Powiem, że jest mi bardzo przykro, jak słyszę, że on nie zajmował się np. lokatorami kamienic. A on podjął bardzo dużą akcję w Poznaniu dla 5 tys. osób mieszkających na działkach, którym groziła eksmisja. Przyjechał tu, rozmawiał z nimi, z władzami miasta. I pomógł rozwiązać duży socjalny problem. To jest typowy rzecznik, bardzo bliski ludziom. Zarzucanie mu, że czegoś nie robił, to jest kompletne nieporozumienie. On jest wyjątkowo czuły na problemy społeczne. Wystarczy spojrzeć na jego sprawozdanie rocznie. Ale jak je składa, to w Sejmie siedzi 5 osób.
Gdy kończyła się kadencja jego poprzedniczki, prof. Ireny Lipowicz (też niezbyt lubianej przez poprzedni rząd, ale nigdy nie atakowanej), zastanawiałem się, czy sobie poradzi na tym stanowisku. Ale dziś jestem bardzo zadowolony, że wziął to na swoje barki.
Środowisko przygląda się teraz, co się wokół niego dzieje?
Ależ naturalnie. To bardzo niebezpieczny sygnał, bo nikt się nie spodziewał, że nadejdzie z kraju członkowskiego UE i Rady Europy.
Jak w ogóle Polska jest teraz odbierana w związku z prawami człowieka?
Zaczynamy być postrzegani jako kraj odchodzący od standardów, które powinniśmy przestrzegać. Ale sytuacja jest taka, że dziś nie ma powodów do krytyki, by mówić, że prawa człowieka są w Polsce na dużą skalę łamane.
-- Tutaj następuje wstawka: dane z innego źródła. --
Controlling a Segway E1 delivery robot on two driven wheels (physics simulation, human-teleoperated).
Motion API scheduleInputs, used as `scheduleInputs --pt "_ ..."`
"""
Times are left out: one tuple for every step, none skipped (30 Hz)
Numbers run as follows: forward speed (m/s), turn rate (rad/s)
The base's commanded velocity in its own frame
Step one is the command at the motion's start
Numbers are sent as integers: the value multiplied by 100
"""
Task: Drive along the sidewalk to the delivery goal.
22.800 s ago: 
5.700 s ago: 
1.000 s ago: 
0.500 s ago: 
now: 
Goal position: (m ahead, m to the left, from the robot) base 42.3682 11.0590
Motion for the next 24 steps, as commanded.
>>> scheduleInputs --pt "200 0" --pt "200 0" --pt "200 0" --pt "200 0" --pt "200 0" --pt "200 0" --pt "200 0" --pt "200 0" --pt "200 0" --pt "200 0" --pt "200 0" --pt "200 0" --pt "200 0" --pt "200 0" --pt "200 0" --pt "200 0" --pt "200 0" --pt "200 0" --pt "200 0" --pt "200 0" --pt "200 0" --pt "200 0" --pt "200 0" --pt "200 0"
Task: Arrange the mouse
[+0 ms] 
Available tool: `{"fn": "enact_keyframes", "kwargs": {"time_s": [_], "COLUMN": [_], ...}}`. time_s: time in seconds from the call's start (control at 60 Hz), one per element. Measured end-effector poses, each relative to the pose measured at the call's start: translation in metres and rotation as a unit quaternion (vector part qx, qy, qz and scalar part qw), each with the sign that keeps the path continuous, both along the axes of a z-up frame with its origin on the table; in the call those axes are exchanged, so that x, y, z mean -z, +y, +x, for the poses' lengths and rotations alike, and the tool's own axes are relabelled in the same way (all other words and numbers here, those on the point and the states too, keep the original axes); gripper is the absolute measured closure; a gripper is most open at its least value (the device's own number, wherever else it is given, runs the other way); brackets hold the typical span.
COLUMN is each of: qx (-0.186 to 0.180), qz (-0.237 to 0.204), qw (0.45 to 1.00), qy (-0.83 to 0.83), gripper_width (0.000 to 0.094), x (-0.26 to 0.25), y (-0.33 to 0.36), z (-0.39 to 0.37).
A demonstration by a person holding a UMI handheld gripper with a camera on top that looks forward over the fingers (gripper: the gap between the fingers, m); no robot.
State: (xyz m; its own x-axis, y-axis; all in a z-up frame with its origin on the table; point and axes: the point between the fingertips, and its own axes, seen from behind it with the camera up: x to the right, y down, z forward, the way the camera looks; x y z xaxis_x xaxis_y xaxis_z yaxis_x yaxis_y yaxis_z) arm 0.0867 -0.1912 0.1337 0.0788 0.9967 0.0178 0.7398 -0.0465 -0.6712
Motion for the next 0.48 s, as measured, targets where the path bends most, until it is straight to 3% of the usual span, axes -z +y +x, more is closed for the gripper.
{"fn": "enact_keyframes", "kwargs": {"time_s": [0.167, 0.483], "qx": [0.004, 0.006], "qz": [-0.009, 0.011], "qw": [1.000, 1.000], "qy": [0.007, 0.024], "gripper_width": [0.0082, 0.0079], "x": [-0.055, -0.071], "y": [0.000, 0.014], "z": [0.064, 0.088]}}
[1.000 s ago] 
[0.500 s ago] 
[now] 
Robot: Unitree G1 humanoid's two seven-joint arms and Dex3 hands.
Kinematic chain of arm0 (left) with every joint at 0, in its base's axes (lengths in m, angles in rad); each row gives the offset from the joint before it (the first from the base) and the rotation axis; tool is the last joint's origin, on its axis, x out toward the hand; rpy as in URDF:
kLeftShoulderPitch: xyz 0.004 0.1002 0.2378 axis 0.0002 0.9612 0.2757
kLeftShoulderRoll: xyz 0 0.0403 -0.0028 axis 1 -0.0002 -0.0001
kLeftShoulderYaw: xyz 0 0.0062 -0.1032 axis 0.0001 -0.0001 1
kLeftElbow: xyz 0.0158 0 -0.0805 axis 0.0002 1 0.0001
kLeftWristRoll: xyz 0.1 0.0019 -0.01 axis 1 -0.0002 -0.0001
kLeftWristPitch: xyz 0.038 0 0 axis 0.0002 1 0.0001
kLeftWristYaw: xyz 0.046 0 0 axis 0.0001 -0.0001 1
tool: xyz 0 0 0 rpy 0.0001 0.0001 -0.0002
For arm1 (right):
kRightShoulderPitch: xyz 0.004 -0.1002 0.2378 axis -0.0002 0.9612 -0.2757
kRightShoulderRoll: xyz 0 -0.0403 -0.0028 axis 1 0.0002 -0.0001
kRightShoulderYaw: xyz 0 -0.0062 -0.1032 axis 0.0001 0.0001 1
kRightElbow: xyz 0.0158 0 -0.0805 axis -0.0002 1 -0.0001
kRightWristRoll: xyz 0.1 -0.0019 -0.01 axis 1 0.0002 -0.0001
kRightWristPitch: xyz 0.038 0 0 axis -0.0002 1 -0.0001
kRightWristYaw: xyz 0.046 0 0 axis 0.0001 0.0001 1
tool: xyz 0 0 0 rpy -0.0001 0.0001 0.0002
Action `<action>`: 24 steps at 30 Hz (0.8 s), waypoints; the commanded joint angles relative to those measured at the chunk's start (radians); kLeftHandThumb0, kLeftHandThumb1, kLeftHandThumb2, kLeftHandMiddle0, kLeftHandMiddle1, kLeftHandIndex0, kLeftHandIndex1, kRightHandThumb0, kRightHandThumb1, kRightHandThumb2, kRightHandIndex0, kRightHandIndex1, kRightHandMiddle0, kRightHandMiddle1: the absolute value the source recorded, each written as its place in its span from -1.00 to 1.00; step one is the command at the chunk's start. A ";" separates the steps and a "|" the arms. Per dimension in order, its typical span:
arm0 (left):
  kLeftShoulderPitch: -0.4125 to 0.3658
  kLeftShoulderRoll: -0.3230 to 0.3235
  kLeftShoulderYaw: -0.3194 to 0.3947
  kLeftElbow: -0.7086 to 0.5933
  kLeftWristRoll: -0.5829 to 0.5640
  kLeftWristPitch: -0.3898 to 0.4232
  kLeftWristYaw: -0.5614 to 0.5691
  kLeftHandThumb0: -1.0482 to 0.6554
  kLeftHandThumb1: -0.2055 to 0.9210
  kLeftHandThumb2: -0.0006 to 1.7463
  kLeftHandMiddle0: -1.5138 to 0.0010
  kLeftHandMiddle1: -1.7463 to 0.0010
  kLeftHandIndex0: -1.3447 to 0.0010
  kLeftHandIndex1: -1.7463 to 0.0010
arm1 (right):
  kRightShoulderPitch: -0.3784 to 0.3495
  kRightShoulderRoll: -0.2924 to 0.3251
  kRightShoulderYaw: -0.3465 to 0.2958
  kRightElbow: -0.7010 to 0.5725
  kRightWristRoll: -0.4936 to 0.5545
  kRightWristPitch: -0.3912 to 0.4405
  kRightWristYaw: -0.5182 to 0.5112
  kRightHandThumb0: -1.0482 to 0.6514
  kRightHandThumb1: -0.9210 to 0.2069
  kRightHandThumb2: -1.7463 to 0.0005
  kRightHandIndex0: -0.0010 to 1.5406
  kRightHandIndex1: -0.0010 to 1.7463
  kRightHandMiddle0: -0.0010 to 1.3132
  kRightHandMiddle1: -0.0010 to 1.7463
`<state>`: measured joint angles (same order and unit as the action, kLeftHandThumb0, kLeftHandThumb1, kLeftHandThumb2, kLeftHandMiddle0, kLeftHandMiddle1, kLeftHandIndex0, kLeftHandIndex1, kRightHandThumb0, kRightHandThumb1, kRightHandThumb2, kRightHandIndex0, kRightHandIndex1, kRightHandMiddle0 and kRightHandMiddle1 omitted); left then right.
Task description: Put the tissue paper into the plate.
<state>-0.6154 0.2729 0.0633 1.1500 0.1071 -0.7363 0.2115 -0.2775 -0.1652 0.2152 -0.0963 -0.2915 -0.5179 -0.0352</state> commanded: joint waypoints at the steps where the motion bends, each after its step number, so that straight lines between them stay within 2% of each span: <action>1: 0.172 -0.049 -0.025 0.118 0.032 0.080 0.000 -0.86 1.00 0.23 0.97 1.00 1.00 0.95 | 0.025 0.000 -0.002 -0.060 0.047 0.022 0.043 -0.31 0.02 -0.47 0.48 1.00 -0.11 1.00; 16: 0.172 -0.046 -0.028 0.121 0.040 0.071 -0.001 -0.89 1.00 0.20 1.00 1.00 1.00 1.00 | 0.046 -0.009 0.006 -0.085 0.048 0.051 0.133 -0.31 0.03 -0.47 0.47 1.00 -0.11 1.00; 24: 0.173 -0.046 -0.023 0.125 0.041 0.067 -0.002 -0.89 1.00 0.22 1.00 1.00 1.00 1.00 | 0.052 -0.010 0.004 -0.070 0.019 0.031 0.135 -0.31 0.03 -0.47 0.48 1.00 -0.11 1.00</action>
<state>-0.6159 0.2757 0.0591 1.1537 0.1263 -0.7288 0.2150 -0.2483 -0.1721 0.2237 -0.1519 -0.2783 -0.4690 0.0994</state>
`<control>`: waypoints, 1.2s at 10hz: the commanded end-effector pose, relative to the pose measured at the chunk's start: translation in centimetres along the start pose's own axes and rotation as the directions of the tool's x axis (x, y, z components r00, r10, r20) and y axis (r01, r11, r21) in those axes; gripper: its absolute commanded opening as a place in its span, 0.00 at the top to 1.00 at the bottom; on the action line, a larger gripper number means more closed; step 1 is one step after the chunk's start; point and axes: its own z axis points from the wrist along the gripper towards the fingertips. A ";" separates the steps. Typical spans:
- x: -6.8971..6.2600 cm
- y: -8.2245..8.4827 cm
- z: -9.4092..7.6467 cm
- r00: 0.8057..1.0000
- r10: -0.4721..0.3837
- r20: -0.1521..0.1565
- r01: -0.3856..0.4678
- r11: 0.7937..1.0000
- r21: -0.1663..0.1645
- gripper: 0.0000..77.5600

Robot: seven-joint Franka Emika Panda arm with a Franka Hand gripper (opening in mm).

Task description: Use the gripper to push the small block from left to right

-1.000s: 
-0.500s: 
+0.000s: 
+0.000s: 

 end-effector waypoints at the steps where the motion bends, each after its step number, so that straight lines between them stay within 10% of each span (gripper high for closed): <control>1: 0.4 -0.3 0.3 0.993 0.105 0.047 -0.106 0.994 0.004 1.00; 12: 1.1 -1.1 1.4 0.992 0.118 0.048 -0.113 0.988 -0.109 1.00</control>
Nie można powiedzieć, że dramatycznie nasze prawa są naruszane. Na razie naruszane są gwarancje tych praw. Ale jak naruszymy gwarancje, to wtedy nie będzie miał nas kto bronić. Wtedy będzie za późno, dlatego trzeba walczyć wcześniej.
Co pan słyszał w zagranicznych instytucjach, z którymi pan współpracuje?
Ostatnio współpracowałem blisko z Agencją Praw Podstawowych UE w Wiedniu. Byłem członkiem komitetu naukowego, cały czas mam z nią kontakt. Szef tej agencji wyjątkowo często był w Polsce. On tak nie jeździ po innych krajach. Wydawał też oświadczenia w obronie sądu i praworządności. Wyraźnie Polska jest postrzegana jako kraj, w którym działania rządu zagrażają wartościom, na których UE była budowana. To jest dostrzegane.
W kontaktach wszyscy wykazują dużą troskę, że tracimy pozycję kraju, w którym transformacja się powiodła i który był wzorcem dla innych krajów, które miały większe trudności transformacyjne.
Prof. Roman Wieruszewski stał na czele misji Wysokiego Komisarza Narodów Zjednoczonych do spraw Praw Człowieka w byłej Jugosławii. Zasiadał w Komitecie Praw Człowieka ONZ (w latach 1998-2000 i 2003-2006), i był jego wiceprzewodniczącym. Był też członkiem Komitetu Naukowego Agencji Praw Podstawowych UE i i ekspertem ds. praw człowieka OBWE. Do 2017 roku kierownik Poznańskiego Centrum Praw Człowieka.